Work request:
Look below for the line that contains "Find the left gripper right", then quote it and all the lines after it, exactly, with the pictures left out.

# # # # #

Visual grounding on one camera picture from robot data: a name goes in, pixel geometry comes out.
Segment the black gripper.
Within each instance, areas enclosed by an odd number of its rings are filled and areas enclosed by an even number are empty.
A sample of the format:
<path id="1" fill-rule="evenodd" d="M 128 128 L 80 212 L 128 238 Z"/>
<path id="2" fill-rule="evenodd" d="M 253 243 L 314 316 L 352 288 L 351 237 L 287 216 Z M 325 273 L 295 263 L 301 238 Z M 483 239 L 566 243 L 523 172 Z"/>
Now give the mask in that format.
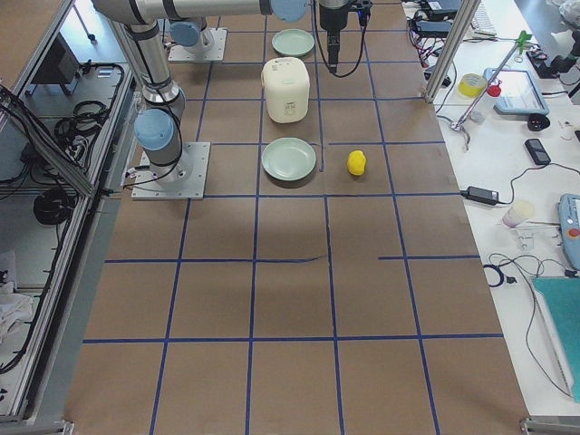
<path id="1" fill-rule="evenodd" d="M 355 5 L 351 0 L 320 0 L 318 2 L 320 25 L 327 33 L 328 70 L 335 73 L 339 63 L 341 32 L 348 22 L 348 14 Z"/>

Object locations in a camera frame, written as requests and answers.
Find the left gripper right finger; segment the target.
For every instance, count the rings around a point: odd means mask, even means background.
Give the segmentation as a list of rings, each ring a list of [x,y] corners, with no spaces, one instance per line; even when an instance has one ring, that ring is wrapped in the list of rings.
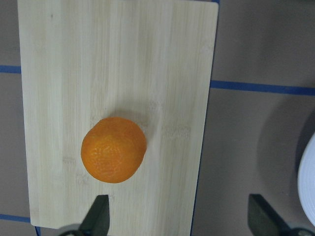
[[[288,236],[291,228],[260,194],[249,194],[248,227],[253,236]]]

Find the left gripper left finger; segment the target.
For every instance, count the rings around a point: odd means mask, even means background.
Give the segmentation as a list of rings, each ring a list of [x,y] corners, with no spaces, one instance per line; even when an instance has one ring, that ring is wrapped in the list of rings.
[[[106,236],[110,226],[109,196],[98,195],[79,227],[84,236]]]

# # # # #

Result of this exercise:
Find the left gripper right finger; segment the target.
For every instance, count the rings around a point: odd means mask, even means background.
Give the segmentation as a list of rings, each ring a list of [x,y] corners, with no spaces, one instance per line; even when an instance has one ring, that ring is wrapped in the list of rings.
[[[288,236],[291,228],[260,194],[249,194],[248,227],[253,236]]]

Find the left gripper left finger; segment the target.
For every instance, count the rings around a point: odd means mask, even means background.
Give the segmentation as a list of rings, each ring a list of [x,y] corners, with no spaces, one instance per line; even when an instance has one ring, that ring is wrapped in the list of rings.
[[[106,236],[110,226],[109,196],[98,195],[79,227],[84,236]]]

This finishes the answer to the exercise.